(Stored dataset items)
# # # # #
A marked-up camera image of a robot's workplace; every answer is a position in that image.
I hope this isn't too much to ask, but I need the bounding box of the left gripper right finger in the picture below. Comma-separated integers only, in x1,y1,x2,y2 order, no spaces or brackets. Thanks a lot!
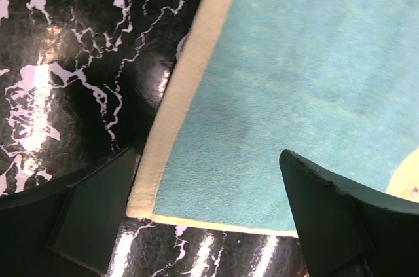
279,150,418,276

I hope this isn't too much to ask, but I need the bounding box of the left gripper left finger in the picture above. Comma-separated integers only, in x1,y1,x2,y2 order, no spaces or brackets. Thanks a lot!
1,149,136,274

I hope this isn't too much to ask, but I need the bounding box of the teal and yellow towel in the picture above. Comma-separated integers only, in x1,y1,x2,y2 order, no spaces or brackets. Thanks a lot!
126,0,418,236

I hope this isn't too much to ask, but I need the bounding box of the black marble pattern mat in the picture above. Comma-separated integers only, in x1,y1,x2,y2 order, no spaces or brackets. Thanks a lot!
1,0,305,276

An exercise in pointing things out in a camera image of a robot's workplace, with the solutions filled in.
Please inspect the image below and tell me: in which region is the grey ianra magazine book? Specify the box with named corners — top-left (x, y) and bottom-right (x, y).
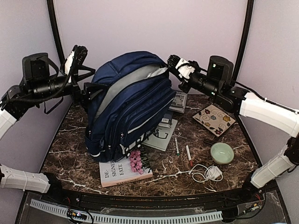
top-left (169, 91), bottom-right (187, 113)

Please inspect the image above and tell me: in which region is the navy blue student backpack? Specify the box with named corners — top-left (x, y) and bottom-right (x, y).
top-left (85, 51), bottom-right (176, 162)

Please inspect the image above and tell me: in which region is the white designer fate book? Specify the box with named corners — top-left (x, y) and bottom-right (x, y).
top-left (99, 150), bottom-right (153, 188)

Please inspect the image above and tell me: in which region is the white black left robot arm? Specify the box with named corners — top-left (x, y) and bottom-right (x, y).
top-left (0, 46), bottom-right (108, 203)

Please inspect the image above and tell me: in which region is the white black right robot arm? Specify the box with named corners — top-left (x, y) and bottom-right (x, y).
top-left (168, 56), bottom-right (299, 203)

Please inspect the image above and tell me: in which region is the dark blue notebook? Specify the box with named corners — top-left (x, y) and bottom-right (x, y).
top-left (159, 110), bottom-right (173, 128)

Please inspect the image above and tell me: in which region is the floral square ceramic plate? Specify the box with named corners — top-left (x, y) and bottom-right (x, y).
top-left (192, 105), bottom-right (236, 137)

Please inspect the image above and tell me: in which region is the green tipped white marker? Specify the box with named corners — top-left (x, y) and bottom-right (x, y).
top-left (174, 137), bottom-right (180, 156)

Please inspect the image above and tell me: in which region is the grey green notebook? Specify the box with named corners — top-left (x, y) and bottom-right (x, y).
top-left (142, 119), bottom-right (178, 152)

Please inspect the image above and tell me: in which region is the pale green ceramic bowl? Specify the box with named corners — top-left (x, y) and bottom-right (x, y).
top-left (210, 142), bottom-right (235, 165)

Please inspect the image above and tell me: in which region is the red tipped white marker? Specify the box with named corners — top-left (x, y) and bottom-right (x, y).
top-left (185, 145), bottom-right (193, 167)

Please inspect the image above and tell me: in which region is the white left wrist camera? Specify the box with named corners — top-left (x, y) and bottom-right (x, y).
top-left (62, 45), bottom-right (88, 75)

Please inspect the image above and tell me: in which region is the black left corner frame post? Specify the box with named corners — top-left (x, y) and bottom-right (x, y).
top-left (46, 0), bottom-right (66, 69)

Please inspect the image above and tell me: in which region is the black corner frame post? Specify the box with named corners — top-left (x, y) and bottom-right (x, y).
top-left (46, 0), bottom-right (66, 69)
top-left (231, 0), bottom-right (254, 84)

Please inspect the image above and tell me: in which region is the white charger with cable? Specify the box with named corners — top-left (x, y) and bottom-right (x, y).
top-left (188, 164), bottom-right (223, 183)

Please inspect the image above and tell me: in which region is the black right corner frame post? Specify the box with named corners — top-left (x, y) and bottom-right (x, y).
top-left (231, 0), bottom-right (254, 84)

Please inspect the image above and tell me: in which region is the black front table rail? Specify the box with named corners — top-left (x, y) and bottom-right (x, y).
top-left (40, 163), bottom-right (253, 210)

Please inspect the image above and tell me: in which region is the white slotted cable duct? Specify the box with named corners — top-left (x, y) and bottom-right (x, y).
top-left (29, 199), bottom-right (223, 224)
# # # # #
DESCRIPTION OF THE TASK. Tally every line of the data that holds the word "workplace" and write the count alone.

ANSWER TO THIS EXERCISE. 2